Hey All, I'm currently working with large tables stored in Hive. When using the interactive interface to explore the data, the process takes quite a long time, even though the environment is distributed. Additionally, when I try to use a sample, the dataset tends to be imbalanced, which prevents me from proceeding to the training phase. Do you have any suggestions on how to address this issue? Also, is there a way to bypass the interactive interface and move directly to the training phase? PS: I’m currently working with Zingg version 3.4 Thank you in advance.
Thank you for your response. The dataset contains 140,312 rows and 10 columns. As for the cluster: it runs Spark jobs in client mode via YARN, with a total capacity for this job of approximately 30 CPU cores and 160 GB of RAM for the executors, plus 12 GB of RAM for the driver. The value of labelDataSampleSize is set to 0.5.
That is not a lot of records and you have a great cluster. We run 5m ncVoter locally on our 4 core machines, 16gb ram 😉 Try reducing the labelDataSampleSize to 0.05 and see if that works. While adding trainingSamples manually is possible, in general the results are much poorer both in terms of accuracy and performance, so skipping the labeling is not what we recommend. HTH
Thank you Sonal G., that worked. I just have one last question. When I switch to interactive learning, all the blocks generated during the labeling phase only contain non-matching pairs. No matched pairs are returned, which results in an imbalanced dataset and prevents me from proceeding properly to the training phase. Do you have any advice on how to overcome this issue or how to ensure a more balanced sample during interactive labeling?

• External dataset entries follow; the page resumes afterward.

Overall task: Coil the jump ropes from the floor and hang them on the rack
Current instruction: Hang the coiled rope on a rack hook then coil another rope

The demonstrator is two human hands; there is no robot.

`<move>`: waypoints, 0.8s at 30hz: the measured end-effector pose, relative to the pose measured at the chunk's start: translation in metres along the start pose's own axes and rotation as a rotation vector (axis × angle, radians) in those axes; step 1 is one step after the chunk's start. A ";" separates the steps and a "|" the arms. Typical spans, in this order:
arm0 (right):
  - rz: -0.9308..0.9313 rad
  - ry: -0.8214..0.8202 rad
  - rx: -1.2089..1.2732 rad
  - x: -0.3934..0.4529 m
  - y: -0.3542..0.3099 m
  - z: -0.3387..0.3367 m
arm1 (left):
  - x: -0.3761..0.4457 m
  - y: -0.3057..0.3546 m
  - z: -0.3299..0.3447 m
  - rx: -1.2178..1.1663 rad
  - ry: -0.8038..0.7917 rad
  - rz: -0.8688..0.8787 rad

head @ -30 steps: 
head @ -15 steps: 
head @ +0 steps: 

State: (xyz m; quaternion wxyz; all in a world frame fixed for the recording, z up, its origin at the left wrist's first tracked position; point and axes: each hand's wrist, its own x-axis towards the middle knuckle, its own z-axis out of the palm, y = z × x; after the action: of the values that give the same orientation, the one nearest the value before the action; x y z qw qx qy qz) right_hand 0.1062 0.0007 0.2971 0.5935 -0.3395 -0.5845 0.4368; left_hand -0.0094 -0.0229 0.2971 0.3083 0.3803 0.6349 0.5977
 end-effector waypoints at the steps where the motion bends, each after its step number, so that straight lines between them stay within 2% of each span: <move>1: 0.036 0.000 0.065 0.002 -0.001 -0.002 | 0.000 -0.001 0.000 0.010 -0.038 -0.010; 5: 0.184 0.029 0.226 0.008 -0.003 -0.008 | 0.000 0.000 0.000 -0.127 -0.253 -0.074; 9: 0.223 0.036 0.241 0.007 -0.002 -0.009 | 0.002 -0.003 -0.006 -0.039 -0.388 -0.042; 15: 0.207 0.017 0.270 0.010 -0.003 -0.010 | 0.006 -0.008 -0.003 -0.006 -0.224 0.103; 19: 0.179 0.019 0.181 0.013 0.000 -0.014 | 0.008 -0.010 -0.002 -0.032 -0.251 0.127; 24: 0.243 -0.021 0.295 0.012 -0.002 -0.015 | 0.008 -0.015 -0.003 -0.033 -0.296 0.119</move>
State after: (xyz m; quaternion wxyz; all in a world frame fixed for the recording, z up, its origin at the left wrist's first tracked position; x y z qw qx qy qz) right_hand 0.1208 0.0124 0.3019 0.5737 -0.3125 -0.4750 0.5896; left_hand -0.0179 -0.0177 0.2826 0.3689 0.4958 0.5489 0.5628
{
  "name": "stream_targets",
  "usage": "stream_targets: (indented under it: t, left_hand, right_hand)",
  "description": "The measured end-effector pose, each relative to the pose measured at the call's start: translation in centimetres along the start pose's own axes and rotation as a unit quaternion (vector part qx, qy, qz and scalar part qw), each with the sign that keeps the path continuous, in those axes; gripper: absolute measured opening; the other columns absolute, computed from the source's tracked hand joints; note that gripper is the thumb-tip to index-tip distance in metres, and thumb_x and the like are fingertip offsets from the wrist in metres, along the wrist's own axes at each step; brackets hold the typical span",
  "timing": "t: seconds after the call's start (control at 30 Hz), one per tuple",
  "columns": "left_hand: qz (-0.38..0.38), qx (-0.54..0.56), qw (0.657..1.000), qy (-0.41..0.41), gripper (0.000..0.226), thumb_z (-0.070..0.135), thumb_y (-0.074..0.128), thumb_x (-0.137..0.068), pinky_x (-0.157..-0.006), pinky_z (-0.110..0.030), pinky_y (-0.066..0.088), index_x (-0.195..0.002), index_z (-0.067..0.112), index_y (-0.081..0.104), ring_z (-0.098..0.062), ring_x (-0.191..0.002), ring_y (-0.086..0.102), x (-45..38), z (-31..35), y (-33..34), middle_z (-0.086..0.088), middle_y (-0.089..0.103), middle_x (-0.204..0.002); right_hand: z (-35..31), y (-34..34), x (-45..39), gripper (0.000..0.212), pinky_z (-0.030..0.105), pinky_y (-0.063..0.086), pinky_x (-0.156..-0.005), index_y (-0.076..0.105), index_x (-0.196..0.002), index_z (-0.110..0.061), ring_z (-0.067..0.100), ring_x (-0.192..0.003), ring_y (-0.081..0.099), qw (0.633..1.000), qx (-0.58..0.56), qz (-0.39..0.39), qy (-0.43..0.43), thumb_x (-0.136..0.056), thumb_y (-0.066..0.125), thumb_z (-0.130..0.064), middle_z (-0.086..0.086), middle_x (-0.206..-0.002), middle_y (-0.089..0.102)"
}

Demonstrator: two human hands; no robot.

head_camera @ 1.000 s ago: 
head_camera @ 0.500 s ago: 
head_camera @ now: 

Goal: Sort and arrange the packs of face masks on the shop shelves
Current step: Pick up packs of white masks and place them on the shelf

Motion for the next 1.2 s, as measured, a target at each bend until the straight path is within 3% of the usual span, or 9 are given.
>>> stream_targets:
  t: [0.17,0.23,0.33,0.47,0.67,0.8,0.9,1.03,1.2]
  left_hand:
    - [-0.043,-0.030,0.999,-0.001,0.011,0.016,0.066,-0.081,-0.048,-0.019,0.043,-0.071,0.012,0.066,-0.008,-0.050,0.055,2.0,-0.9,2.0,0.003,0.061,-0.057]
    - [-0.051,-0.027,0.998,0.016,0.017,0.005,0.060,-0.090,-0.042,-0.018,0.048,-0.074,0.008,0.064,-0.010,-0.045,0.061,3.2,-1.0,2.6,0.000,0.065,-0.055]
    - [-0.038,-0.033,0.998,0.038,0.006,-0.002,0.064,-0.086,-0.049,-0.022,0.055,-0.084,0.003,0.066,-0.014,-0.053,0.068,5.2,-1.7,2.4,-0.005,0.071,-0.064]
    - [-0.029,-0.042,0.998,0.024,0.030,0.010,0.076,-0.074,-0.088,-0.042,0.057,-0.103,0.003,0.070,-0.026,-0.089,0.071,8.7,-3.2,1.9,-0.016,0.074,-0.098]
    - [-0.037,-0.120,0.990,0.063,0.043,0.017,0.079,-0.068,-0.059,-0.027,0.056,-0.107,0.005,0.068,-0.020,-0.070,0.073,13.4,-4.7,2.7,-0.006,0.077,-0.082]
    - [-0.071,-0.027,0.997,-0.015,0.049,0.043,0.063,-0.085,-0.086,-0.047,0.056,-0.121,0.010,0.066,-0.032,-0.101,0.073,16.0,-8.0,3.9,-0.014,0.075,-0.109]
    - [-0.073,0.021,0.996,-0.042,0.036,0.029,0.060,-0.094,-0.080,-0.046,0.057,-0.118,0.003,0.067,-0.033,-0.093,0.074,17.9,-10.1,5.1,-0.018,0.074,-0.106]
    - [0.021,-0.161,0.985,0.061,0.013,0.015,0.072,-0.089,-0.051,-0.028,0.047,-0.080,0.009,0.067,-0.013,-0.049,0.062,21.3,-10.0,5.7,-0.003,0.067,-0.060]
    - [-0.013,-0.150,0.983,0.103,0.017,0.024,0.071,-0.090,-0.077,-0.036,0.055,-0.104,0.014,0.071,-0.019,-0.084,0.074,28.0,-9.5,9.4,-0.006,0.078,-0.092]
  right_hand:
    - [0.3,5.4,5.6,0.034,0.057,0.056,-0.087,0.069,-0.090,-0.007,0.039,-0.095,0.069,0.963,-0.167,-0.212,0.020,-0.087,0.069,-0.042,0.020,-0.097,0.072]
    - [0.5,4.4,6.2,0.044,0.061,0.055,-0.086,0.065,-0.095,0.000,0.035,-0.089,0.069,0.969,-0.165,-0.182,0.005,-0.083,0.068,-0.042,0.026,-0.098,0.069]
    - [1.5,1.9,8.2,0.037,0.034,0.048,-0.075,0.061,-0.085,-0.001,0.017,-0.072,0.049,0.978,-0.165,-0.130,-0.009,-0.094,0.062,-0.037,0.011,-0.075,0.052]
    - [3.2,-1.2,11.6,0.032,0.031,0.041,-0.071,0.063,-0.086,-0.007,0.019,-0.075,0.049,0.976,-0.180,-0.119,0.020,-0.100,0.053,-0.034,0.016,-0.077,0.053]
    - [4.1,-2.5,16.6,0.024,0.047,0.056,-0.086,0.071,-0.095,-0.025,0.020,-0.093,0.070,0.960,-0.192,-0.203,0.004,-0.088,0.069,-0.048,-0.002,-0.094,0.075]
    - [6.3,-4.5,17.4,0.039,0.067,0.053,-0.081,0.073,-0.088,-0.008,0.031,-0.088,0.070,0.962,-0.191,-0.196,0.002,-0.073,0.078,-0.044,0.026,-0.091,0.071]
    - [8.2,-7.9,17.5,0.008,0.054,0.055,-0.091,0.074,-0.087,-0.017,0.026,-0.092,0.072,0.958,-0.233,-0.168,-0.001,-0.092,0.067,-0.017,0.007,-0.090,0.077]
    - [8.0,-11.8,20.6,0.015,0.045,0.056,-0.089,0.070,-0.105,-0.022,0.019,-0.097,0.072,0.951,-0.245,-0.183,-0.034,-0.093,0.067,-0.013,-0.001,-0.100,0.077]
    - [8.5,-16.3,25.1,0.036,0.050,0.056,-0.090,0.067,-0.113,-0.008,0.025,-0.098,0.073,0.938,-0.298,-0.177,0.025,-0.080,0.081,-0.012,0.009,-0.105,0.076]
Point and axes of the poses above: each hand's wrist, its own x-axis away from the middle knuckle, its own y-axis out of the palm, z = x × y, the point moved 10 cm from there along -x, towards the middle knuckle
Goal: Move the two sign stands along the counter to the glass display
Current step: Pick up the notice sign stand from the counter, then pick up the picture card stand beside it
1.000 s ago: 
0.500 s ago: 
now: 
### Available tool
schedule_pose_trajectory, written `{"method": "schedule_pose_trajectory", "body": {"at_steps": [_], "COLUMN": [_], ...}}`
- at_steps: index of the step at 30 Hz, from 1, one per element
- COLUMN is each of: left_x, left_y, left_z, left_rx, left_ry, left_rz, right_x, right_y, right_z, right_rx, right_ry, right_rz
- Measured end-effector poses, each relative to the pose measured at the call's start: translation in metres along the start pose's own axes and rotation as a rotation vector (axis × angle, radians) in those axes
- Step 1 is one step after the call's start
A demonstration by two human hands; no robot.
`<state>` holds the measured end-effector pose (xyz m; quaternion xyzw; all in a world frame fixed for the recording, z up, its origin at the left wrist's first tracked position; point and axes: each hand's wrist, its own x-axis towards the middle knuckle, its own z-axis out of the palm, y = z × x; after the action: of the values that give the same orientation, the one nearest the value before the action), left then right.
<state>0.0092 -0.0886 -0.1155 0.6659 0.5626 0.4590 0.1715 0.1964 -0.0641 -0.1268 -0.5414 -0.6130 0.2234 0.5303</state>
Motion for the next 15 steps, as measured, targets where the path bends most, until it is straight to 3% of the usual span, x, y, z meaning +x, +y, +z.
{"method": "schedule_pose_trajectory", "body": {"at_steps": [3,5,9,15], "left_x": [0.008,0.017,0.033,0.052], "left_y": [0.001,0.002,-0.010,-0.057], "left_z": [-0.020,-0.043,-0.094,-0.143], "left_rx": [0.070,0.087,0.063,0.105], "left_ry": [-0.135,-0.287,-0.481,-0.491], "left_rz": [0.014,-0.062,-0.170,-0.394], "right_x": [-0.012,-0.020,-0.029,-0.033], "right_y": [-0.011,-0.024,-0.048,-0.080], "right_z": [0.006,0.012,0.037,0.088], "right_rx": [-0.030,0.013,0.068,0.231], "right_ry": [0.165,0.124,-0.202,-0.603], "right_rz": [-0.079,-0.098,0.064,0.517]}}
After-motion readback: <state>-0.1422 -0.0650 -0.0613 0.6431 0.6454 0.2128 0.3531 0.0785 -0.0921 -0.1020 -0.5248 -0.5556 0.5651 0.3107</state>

Hello Sonal G., I configured the labelDataSampleSize parameter to 0.05, which corresponds to a 5% sample of the dataset. Since making this change, the duration of the findTrainingData phase now ranges from 4 minutes (during the first cycle) to 34 minutes in subsequent cycles. I have three questions regarding this: Is it possible to further optimize the findTrainingData phase to reduce its duration? When setting labelDataSampleSize to 5%, does the training phase (train) rely solely on this sample, or does it still process the entire dataset despite the limitation?since the 5% of data is randomly selected by the model to infer blocking rules, I still wonder whether this sample is truly sufficient to contain between 40 and 50 matches. Thank you in advance😄.
The first time findTrainingData runs is different from subsequent runs since it has no previous labels to learn from. That’s the reason why you are seeing the variations in run time. You can absolutely go down to 0.01 or even experiment with a few different numbers to get the right kind of training samples which cover the breadth of the matches and non matches you see
a well trained model with your record size should be matched in minutes on a standard 8 core, 16gb ram. how many labels of matches have you got?
45/643 matchs
did your previous run complete? you can absolutely look at labeling more if the time taken is very high or the job did not succeed.
Yes, the training phase completed successfully before moving on to the matching phase. I tried increasing the label up to 80/839, but it didn't help, the process takes a long time without producing any output
What’s the settings of the cluster for the jvm?